Work item - Tell me how many lines in the data below hold the string "highlighter", and say nothing else.
** Opening Excerpted records block **
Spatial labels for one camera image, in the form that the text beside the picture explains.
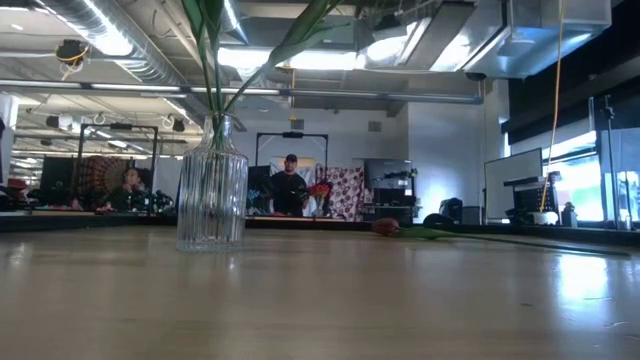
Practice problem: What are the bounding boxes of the clear ribbed glass vase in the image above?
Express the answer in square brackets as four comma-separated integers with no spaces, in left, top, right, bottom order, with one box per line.
[175,113,250,253]

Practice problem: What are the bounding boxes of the red flower bouquet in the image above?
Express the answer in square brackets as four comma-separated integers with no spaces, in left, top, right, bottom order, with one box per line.
[307,182,332,216]

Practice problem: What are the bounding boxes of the pink white patterned cloth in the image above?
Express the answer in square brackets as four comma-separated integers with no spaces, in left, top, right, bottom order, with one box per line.
[324,166,366,222]

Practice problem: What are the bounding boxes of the person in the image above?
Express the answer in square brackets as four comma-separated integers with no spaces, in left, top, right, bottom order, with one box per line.
[107,167,151,211]
[269,153,310,217]

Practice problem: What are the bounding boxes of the dark monitor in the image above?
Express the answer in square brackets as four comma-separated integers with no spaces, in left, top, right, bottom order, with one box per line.
[363,158,416,190]

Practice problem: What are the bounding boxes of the bright red artificial tulip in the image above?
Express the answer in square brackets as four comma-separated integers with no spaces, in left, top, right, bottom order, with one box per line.
[372,216,632,257]

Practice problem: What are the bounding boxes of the long grey ceiling pipe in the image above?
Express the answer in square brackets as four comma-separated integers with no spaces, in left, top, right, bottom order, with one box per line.
[0,78,485,105]

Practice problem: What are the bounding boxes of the black office chair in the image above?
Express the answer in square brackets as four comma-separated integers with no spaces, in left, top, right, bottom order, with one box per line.
[422,197,466,226]

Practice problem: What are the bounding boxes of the whiteboard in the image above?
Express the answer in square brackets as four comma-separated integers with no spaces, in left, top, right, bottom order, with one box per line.
[483,147,545,221]

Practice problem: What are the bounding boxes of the black desk equipment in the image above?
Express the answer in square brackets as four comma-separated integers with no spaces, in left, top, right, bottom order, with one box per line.
[502,172,562,226]

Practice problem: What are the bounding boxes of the mandala tapestry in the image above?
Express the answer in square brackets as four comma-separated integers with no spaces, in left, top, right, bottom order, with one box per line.
[74,155,131,209]

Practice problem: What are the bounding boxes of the dark bottle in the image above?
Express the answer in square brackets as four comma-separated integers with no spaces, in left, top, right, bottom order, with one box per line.
[560,201,579,229]

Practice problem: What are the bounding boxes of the black tripod stand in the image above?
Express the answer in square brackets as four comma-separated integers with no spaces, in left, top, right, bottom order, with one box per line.
[597,93,621,231]

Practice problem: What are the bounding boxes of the black rig frame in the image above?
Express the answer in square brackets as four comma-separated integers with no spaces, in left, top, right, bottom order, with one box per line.
[254,131,330,171]
[74,122,160,214]

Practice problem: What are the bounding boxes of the black aluminium table frame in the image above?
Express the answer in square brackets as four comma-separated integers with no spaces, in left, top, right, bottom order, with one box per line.
[0,209,640,247]

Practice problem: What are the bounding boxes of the rectangular metal air duct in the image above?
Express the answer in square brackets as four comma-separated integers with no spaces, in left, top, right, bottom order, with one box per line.
[354,0,614,81]

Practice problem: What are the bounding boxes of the yellow hanging cable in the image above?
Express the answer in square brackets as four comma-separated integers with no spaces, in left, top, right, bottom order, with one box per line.
[538,0,566,214]

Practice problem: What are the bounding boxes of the silver spiral air duct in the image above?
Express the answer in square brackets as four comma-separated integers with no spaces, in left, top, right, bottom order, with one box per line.
[39,0,216,126]

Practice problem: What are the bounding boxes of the ceiling cable reel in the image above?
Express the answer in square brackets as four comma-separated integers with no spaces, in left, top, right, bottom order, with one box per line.
[53,38,91,69]

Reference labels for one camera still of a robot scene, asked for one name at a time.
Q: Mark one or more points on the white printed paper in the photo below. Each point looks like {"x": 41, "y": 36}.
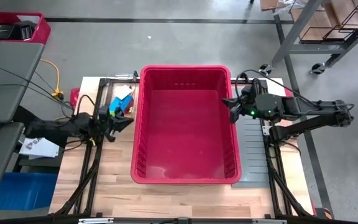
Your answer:
{"x": 39, "y": 149}

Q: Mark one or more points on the black electronic box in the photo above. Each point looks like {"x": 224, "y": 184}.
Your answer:
{"x": 25, "y": 31}
{"x": 4, "y": 31}

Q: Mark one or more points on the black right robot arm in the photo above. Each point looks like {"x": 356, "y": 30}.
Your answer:
{"x": 322, "y": 107}

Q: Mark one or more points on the large red plastic bin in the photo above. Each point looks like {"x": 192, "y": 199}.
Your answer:
{"x": 185, "y": 133}

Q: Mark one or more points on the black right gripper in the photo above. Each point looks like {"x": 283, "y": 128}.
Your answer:
{"x": 266, "y": 105}

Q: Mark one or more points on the yellow tag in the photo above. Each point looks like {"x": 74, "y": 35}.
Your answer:
{"x": 92, "y": 142}

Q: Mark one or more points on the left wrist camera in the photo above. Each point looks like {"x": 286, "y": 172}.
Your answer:
{"x": 112, "y": 136}

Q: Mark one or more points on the blue plastic bin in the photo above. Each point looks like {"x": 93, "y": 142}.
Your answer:
{"x": 17, "y": 191}

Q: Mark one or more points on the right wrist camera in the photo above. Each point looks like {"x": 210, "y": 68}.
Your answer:
{"x": 235, "y": 114}

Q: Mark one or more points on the white printed tag card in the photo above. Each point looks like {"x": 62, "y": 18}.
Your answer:
{"x": 122, "y": 92}

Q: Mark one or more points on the black table frame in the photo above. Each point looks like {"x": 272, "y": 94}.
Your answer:
{"x": 89, "y": 199}

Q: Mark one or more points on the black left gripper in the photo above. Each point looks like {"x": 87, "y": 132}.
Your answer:
{"x": 108, "y": 121}

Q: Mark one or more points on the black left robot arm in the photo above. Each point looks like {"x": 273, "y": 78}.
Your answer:
{"x": 51, "y": 129}

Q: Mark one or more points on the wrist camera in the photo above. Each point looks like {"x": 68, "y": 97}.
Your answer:
{"x": 112, "y": 136}
{"x": 235, "y": 114}

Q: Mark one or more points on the small red crate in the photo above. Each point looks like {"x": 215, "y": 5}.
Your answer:
{"x": 42, "y": 34}

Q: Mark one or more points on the grey desk top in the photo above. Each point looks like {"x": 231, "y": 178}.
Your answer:
{"x": 8, "y": 74}

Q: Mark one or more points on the red clamp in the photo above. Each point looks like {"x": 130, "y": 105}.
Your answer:
{"x": 75, "y": 96}
{"x": 289, "y": 93}

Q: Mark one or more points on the cardboard boxes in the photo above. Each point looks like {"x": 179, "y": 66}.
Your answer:
{"x": 312, "y": 21}

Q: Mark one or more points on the long blue toy brick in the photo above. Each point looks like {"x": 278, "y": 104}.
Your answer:
{"x": 121, "y": 104}

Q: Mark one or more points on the grey metal cart frame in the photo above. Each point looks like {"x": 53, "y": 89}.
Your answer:
{"x": 294, "y": 28}

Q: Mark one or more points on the black bar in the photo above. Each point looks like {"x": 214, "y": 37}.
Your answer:
{"x": 20, "y": 113}

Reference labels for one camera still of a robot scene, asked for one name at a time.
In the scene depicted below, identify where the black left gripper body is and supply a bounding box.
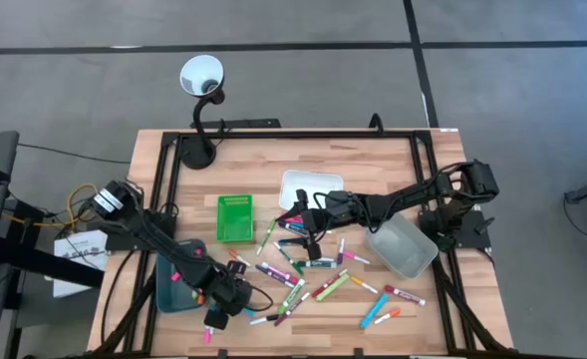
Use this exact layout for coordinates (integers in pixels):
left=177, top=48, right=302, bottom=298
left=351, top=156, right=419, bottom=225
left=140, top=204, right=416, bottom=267
left=206, top=268, right=254, bottom=318

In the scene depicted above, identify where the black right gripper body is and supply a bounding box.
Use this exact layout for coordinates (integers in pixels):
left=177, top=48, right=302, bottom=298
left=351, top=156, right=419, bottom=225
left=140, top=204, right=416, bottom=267
left=303, top=190, right=372, bottom=235

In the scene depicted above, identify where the orange small marker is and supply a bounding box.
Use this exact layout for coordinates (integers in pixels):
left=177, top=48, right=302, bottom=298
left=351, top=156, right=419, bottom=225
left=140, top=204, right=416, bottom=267
left=228, top=248, right=252, bottom=268
left=373, top=307, right=403, bottom=326

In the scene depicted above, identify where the white plastic bin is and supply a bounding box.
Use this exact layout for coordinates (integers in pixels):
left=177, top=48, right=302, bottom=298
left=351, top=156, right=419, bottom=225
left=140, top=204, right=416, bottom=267
left=278, top=169, right=345, bottom=211

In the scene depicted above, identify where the blue whiteboard marker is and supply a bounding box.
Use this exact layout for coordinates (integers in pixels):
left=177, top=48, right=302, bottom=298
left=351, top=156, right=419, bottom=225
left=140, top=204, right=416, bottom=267
left=278, top=221, right=310, bottom=237

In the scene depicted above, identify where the green thin marker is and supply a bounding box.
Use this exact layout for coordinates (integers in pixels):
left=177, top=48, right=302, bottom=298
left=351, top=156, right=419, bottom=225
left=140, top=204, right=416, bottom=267
left=273, top=241, right=305, bottom=276

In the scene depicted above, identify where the purple thin marker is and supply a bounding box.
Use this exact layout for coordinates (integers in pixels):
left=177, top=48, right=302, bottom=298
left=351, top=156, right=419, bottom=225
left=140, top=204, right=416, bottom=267
left=254, top=263, right=297, bottom=289

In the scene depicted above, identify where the red thin marker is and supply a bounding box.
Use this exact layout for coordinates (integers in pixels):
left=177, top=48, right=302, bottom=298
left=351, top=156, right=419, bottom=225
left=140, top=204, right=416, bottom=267
left=310, top=268, right=349, bottom=299

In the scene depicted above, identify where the magenta whiteboard marker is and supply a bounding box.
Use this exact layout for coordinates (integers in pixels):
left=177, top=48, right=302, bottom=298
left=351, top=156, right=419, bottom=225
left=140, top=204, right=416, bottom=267
left=261, top=261, right=300, bottom=285

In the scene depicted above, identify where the slim green highlighter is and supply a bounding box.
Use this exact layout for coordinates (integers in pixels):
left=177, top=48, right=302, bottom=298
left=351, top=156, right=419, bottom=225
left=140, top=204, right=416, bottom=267
left=255, top=217, right=278, bottom=256

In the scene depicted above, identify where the light green highlighter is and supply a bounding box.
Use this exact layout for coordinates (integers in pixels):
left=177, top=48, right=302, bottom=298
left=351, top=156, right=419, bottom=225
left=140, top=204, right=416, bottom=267
left=315, top=273, right=351, bottom=302

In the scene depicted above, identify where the green plastic mesh basket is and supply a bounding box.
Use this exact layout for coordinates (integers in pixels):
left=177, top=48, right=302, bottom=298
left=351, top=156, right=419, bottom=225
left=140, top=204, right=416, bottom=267
left=216, top=193, right=255, bottom=244

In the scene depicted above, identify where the teal plastic bin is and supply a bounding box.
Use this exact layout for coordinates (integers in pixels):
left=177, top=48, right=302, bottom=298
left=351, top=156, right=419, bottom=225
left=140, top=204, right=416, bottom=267
left=154, top=237, right=209, bottom=315

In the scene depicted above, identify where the clear plastic bin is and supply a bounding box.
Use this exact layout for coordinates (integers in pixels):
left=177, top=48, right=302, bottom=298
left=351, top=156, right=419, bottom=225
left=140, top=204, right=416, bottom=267
left=365, top=211, right=440, bottom=280

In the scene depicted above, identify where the red whiteboard marker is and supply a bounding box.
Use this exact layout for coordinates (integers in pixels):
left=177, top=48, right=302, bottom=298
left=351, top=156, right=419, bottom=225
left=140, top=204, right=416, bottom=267
left=384, top=284, right=428, bottom=307

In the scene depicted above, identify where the black power strip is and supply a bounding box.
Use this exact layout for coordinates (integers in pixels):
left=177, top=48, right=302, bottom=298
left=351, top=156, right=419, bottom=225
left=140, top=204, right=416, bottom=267
left=189, top=118, right=282, bottom=131

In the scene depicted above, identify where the black gooseneck desk lamp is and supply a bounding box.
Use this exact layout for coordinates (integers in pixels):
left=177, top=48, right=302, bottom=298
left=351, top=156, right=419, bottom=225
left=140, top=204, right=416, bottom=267
left=178, top=53, right=226, bottom=172

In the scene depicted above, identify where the white paper sheet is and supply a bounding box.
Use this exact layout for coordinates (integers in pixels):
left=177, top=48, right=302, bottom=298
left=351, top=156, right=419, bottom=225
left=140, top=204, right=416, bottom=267
left=52, top=228, right=110, bottom=299

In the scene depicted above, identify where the black desk stand beam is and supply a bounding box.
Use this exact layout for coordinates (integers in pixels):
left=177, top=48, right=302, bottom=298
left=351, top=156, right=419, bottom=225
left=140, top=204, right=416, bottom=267
left=0, top=197, right=106, bottom=290

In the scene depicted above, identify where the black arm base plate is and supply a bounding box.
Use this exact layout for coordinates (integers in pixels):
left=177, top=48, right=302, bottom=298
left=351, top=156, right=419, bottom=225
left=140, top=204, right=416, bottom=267
left=418, top=207, right=496, bottom=251
left=104, top=211, right=177, bottom=252

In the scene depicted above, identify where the yellow cable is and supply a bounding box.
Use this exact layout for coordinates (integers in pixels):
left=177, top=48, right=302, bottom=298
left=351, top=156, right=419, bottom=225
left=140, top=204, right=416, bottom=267
left=2, top=182, right=100, bottom=233

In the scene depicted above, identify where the black floor cable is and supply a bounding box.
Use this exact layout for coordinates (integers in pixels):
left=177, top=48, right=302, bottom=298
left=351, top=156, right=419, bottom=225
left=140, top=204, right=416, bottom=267
left=17, top=143, right=133, bottom=167

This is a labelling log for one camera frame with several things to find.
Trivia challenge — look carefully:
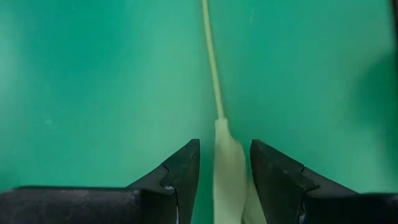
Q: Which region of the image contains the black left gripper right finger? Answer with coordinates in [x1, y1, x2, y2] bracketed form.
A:
[250, 139, 398, 224]

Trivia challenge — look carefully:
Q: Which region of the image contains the black artificial tulip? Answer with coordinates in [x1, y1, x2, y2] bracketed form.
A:
[200, 0, 269, 224]

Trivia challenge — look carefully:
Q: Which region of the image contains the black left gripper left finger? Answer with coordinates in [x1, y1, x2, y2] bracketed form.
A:
[0, 139, 201, 224]

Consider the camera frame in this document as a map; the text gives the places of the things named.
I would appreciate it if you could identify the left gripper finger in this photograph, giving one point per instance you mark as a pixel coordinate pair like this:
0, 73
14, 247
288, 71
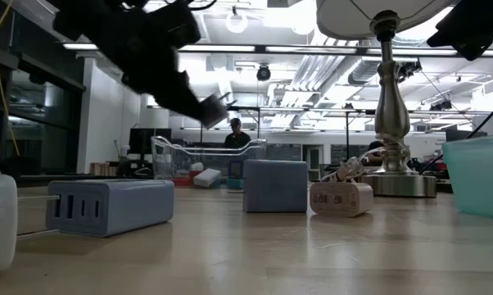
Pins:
** Closing Excerpted records block **
Result for this task - 2